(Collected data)
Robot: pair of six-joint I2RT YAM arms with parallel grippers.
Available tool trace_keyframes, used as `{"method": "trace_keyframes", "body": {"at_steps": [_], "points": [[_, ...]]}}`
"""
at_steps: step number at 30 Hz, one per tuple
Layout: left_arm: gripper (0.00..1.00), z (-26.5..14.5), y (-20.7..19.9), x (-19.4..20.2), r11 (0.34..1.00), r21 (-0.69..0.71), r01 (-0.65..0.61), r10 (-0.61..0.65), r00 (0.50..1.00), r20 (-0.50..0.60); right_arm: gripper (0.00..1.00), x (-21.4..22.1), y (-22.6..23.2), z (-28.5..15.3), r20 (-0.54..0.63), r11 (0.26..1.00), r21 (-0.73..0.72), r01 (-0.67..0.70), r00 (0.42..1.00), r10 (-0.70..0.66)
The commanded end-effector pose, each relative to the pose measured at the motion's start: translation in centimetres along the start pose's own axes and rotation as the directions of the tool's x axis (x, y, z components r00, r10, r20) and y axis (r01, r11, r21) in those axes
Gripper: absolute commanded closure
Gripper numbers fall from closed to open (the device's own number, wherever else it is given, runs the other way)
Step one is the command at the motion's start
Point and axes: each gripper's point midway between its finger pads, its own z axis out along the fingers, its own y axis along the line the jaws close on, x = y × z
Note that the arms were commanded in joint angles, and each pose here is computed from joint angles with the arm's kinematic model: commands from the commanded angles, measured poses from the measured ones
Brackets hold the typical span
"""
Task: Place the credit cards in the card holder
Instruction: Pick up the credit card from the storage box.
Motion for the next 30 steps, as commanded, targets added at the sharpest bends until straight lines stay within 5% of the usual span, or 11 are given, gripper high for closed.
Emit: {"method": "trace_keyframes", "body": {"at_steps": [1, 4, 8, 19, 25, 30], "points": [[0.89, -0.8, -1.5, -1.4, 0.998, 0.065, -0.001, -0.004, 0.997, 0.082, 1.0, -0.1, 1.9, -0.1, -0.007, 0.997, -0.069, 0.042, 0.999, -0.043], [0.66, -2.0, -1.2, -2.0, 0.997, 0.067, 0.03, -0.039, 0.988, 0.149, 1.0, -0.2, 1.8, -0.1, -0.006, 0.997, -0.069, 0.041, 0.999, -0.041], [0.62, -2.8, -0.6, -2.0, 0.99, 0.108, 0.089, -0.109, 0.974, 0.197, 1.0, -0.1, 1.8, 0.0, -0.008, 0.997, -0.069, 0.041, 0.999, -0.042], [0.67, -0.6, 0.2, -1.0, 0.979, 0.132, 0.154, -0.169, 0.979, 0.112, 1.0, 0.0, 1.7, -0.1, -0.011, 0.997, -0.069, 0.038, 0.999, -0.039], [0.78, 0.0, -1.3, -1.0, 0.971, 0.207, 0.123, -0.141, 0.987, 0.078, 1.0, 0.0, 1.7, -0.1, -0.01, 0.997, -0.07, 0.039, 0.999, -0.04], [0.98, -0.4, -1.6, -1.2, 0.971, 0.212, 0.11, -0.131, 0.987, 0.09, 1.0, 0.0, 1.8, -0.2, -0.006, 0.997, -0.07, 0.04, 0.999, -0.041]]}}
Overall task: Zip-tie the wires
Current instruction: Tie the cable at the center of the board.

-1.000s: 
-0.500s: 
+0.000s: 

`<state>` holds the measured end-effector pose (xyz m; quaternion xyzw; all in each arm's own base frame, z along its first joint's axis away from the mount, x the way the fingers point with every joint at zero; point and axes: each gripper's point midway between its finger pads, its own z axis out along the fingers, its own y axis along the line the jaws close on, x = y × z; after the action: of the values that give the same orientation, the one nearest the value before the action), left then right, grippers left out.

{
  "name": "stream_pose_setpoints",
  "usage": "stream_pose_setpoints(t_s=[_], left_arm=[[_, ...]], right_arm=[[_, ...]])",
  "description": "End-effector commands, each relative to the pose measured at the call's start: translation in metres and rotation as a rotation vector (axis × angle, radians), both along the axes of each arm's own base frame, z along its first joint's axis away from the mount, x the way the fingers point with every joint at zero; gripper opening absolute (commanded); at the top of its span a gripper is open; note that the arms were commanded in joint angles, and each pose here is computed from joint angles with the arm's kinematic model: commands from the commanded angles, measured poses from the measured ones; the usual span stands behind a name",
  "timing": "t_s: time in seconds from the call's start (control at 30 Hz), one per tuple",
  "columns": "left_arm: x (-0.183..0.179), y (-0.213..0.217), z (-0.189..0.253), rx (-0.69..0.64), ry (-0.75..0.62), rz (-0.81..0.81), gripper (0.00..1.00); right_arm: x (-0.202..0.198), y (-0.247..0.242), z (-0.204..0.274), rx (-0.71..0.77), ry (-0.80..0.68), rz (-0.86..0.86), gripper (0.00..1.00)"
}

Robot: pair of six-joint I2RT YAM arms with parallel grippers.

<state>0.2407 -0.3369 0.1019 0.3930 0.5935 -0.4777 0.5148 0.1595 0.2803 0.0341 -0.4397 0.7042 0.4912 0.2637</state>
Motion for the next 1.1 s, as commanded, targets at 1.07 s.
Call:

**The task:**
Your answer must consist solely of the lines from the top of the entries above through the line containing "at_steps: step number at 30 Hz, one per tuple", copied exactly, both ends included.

**Solution for this task:**
Robot: pair of six-joint I2RT YAM arms with parallel grippers.
Available tool trace_keyframes, used as `{"method": "trace_keyframes", "body": {"at_steps": [_], "points": [[_, ...]]}}`
"""
at_steps: step number at 30 Hz, one per tuple

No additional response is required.